Single-Slice-to-3D Reconstruction in Medical Imaging and Natural Objects: A Comparative Benchmark with SAM 3D

TL;DR

This paper benchmarks five state-of-the-art models for single-slice 3D reconstruction in medical imaging, revealing fundamental limitations and highlighting the need for domain-specific adaptation to improve accuracy.

Contribution

It provides a comprehensive comparison of existing models on medical and natural datasets, quantifies their limitations, and emphasizes the importance of domain-specific constraints for reliable 3D reconstruction.

Findings

Voxel-based overlap remains low across models due to depth ambiguity.

SAM3D best captures topological similarity despite volumetric failure.

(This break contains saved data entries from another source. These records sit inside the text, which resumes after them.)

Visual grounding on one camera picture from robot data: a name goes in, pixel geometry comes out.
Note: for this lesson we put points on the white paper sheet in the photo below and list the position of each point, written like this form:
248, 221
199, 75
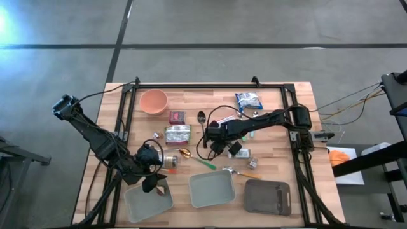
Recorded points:
349, 175

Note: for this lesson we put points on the smoked paprika tin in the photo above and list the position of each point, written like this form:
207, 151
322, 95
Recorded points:
177, 117

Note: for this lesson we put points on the small glass spice jar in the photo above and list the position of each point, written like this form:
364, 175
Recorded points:
253, 163
158, 136

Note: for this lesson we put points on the shrimp ramen packet green edge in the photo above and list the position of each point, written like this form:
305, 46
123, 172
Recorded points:
177, 135

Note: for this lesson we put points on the black metal spoon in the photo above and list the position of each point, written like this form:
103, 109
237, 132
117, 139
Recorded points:
201, 117

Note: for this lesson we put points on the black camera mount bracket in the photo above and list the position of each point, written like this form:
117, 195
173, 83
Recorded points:
322, 135

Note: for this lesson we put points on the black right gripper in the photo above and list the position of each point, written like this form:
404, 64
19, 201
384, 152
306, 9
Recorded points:
219, 132

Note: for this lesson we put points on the dark grey plastic bin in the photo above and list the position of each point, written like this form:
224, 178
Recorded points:
267, 197

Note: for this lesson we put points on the orange cloth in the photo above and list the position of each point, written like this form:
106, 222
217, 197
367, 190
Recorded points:
338, 158

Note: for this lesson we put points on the black aluminium table frame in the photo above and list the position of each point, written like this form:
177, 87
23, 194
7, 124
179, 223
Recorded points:
206, 86

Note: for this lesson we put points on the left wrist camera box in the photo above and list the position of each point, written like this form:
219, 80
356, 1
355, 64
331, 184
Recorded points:
147, 155

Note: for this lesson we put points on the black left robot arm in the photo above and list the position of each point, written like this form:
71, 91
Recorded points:
92, 136

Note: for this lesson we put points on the light grey plastic bin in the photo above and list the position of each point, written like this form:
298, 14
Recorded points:
212, 189
147, 203

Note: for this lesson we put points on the black metal stand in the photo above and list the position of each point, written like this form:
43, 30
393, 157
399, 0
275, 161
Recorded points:
19, 156

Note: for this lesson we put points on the peach plastic bowl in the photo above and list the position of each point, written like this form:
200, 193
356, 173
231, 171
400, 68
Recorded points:
153, 101

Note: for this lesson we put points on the silver mounting bracket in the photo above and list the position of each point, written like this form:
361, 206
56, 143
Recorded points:
294, 136
124, 136

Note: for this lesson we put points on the gold label spice jar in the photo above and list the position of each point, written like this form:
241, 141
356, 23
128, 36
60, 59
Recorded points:
170, 161

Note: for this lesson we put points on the blue ramen packet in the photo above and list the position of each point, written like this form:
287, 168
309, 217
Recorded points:
248, 101

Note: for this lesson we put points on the clear plastic container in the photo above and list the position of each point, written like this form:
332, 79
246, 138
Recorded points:
376, 149

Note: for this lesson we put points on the black rig table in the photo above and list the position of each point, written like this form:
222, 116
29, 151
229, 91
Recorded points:
394, 92

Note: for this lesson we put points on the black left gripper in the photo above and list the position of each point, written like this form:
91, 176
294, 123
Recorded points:
136, 171

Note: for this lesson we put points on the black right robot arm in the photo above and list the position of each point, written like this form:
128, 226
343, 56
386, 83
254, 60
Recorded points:
273, 119

Reliable 3D medical reconstruction requires domain-specific adaptation.

Abstract

While three-dimensional imaging is essential for clinical diagnosis, its high cost and long wait times have motivated the use of image-to-3D foundation models to infer volume from two-dimensional modalities. However, because these models are trained on natural images, their learned geometric priors struggle to transfer to inherently planar medical data. A benchmark of five state-of-the-art models (SAM3D, Hunyuan3D-2.1, Direct3D, Hi3DGen, and TripoSG) across six medical and two natural datasets revealed that voxel-based overlap remains uniformly low across all methods due to severe depth ambiguity from single-slice inputs. Despite this fundamental volumetric failure, global distance metrics indicate that SAM3D best captures topological similarity to ground-truth medical shapes, whereas alternative models are prone to oversimplification. Ultimately, these findings quantify the limits of zero-shot single-slice 3D inference, highlighting that reliable medical 3D reconstruction requires domain-specific adaptation and anatomical constraints to overcome complex medical geometries.